▶ **WHAT IS NEEDED**: Treat the line containing "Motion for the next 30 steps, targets" as the last one, and return every line exactly from the first line of the material below up to it.

▶ **MATERIAL TO PROCESS**:
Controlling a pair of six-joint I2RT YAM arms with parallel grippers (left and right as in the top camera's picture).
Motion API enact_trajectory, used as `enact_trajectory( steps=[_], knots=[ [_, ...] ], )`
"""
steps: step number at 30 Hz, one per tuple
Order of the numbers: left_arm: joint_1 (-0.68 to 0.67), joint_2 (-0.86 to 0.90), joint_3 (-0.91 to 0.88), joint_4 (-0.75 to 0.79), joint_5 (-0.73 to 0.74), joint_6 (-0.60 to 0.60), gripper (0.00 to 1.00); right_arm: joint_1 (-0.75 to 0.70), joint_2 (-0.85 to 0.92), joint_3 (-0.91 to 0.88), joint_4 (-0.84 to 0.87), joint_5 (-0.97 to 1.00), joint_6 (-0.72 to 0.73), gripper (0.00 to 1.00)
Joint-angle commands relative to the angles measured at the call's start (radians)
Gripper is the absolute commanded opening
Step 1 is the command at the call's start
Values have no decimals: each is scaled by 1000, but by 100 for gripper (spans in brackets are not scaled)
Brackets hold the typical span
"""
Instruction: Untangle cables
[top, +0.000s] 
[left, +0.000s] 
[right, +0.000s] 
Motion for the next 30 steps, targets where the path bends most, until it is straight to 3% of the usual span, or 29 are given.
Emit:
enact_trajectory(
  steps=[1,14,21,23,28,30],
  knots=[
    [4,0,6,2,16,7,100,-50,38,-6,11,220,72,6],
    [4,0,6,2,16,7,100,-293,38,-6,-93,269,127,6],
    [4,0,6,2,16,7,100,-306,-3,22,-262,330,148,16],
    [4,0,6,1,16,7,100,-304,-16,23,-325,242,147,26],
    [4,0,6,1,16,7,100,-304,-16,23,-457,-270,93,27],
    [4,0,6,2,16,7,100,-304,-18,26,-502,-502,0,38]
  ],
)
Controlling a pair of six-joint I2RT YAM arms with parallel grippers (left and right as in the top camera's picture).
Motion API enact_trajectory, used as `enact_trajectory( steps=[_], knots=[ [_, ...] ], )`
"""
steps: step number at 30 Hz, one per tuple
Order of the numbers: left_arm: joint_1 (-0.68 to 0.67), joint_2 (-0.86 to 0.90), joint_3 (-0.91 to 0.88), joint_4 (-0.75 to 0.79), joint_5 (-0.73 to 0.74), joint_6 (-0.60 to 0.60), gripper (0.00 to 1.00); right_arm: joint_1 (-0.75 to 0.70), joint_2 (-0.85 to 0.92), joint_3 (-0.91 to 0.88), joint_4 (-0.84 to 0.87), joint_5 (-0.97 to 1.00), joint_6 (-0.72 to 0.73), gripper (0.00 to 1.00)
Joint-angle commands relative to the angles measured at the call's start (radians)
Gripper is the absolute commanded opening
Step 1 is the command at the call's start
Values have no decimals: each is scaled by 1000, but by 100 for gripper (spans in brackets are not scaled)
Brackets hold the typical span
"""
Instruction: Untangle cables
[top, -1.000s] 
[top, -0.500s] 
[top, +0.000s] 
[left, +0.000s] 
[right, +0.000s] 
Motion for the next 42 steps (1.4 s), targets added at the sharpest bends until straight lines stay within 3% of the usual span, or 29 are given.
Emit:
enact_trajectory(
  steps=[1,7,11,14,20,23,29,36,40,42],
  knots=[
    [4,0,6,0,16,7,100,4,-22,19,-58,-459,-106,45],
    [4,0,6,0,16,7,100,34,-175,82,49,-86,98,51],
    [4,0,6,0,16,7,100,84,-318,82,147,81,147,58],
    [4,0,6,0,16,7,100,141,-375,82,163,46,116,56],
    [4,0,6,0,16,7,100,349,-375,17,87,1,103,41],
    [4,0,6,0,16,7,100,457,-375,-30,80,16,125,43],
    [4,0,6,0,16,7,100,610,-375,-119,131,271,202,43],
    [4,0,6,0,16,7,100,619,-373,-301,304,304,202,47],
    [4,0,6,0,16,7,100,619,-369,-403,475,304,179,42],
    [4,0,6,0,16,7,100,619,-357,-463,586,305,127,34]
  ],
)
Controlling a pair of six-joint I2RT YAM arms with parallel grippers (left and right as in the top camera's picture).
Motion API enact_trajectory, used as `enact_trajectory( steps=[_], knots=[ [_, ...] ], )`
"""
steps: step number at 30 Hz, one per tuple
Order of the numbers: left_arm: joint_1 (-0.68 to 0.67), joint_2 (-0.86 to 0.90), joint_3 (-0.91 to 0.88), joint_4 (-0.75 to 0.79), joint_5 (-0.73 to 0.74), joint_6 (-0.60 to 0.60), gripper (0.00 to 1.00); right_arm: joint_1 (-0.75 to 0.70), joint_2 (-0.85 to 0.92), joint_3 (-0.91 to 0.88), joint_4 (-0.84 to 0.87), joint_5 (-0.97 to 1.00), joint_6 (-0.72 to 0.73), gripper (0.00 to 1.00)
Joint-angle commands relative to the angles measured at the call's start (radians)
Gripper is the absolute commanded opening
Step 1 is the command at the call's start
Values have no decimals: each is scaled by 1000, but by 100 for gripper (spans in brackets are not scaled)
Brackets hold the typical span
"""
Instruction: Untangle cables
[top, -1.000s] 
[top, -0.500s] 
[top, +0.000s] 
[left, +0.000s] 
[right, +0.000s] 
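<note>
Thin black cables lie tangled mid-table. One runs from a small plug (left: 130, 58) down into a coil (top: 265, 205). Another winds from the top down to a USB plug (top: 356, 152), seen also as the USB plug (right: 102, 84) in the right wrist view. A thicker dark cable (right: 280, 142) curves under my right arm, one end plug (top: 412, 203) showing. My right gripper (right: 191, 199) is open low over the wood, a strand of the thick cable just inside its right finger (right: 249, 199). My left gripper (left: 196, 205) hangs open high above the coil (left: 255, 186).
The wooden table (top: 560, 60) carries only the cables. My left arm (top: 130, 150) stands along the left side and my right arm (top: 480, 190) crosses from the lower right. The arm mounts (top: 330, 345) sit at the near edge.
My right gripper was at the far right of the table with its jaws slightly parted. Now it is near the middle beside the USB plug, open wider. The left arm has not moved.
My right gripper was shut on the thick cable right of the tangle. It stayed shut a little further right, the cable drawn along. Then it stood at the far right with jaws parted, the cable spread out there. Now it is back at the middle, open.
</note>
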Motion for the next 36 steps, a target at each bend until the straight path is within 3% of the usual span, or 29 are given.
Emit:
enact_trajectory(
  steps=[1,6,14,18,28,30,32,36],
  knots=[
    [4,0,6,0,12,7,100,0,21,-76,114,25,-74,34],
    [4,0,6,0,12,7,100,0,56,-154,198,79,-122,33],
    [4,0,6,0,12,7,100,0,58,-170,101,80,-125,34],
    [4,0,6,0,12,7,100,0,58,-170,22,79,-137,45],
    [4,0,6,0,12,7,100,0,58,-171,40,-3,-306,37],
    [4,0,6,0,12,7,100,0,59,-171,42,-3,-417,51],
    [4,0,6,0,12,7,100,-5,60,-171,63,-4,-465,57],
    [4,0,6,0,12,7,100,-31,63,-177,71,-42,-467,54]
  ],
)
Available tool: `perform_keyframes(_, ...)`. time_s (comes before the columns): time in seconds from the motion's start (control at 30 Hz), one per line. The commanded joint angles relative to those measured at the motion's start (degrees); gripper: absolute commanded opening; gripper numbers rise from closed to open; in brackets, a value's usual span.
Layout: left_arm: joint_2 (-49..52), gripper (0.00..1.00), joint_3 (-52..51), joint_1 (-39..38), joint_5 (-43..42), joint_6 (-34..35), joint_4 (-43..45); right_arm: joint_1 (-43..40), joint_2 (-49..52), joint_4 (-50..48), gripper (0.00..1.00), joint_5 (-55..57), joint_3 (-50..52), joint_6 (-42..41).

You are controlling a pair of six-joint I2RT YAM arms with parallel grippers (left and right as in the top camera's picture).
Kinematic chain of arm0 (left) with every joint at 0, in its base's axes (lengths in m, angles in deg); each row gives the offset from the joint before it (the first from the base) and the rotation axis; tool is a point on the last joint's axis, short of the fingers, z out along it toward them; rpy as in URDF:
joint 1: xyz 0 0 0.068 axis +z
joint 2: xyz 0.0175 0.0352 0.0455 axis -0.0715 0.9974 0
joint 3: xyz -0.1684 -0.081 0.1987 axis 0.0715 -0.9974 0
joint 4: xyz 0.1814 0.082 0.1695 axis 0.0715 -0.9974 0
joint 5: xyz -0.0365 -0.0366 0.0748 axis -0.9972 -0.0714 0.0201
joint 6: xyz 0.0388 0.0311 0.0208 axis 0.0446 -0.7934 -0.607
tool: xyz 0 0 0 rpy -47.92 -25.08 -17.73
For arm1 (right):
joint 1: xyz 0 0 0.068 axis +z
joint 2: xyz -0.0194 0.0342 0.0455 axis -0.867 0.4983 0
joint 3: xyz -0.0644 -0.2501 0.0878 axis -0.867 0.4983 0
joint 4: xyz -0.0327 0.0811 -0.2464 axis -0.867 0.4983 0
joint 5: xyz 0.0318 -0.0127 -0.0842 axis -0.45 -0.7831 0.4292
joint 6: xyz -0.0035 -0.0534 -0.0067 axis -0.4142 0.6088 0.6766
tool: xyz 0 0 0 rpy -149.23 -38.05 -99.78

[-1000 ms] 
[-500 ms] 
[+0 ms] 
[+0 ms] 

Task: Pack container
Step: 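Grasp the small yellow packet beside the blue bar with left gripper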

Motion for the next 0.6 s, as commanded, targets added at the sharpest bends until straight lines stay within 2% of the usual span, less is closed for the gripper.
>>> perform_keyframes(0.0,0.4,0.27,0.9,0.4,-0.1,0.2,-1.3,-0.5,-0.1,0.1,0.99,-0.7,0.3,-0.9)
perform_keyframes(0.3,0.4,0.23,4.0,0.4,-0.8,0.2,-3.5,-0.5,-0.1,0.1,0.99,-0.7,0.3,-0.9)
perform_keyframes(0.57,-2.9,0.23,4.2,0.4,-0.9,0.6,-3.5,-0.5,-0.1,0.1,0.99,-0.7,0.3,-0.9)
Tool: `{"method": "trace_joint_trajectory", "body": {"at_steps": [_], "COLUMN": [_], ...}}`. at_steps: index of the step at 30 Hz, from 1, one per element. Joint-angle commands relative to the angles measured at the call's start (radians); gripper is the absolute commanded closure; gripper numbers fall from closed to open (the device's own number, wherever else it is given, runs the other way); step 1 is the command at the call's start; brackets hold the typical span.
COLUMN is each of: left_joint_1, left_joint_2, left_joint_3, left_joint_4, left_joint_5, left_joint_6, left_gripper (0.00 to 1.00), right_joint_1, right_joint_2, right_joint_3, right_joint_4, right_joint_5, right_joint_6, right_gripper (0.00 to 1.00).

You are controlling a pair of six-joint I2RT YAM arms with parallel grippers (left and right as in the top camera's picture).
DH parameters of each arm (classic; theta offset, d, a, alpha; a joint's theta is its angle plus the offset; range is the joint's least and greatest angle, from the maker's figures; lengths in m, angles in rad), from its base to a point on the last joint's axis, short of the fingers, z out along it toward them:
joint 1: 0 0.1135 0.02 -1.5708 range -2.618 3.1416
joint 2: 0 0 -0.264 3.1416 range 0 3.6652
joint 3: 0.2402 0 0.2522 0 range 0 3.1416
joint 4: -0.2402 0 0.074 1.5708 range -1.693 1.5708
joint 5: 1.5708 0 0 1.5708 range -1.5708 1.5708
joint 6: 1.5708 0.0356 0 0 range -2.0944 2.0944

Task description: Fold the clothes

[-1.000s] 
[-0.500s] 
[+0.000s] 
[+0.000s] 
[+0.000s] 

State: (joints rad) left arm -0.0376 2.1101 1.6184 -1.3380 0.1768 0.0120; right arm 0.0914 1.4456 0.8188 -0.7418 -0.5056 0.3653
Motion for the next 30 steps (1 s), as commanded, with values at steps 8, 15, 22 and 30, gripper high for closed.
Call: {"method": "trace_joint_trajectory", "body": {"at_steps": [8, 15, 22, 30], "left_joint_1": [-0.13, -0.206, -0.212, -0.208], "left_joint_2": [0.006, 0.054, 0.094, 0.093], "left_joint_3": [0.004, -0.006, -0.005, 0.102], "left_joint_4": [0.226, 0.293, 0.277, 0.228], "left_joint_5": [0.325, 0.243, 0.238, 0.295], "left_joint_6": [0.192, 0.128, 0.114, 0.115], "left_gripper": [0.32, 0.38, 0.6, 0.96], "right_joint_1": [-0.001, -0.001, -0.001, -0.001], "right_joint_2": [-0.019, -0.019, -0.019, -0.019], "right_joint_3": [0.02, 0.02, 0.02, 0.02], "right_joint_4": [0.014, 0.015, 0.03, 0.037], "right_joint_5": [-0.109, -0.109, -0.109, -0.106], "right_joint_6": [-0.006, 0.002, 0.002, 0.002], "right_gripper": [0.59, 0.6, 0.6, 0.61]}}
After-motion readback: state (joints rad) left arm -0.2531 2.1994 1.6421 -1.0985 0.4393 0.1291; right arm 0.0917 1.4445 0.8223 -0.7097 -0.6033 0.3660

▶ **TASK OUTPUT**:
Controlling a pair of six-joint I2RT YAM arms with parallel grippers (left and right as in the top camera's picture).
Motion API enact_trajectory, used as `enact_trajectory( steps=[_], knots=[ [_, ...] ], )`
"""
steps: step number at 30 Hz, one per tuple
Order of the numbers: left_arm: joint_1 (-0.68 to 0.67), joint_2 (-0.86 to 0.90), joint_3 (-0.91 to 0.88), joint_4 (-0.75 to 0.79), joint_5 (-0.73 to 0.74), joint_6 (-0.60 to 0.60), gripper (0.00 to 1.00); right_arm: joint_1 (-0.75 to 0.70), joint_2 (-0.85 to 0.92), joint_3 (-0.91 to 0.88), joint_4 (-0.84 to 0.87), joint_5 (-0.97 to 1.00), joint_6 (-0.72 to 0.73), gripper (0.00 to 1.00)
Joint-angle commands relative to the angles measured at the call's start (radians)
Gripper is the absolute commanded opening
Step 1 is the command at the call's start
Values have no decimals: each is scaled by 1000, but by 100 for gripper (spans in brackets are not scaled)
Brackets hold the typical span
"""
Instruction: Untangle cables
[top, +0.000s] 
[left, +0.000s] 
[right, +0.000s] 
Motion for the next 30 steps, targets where the path bends most, until it is straight to 3% of the usual span, or 29 are given.

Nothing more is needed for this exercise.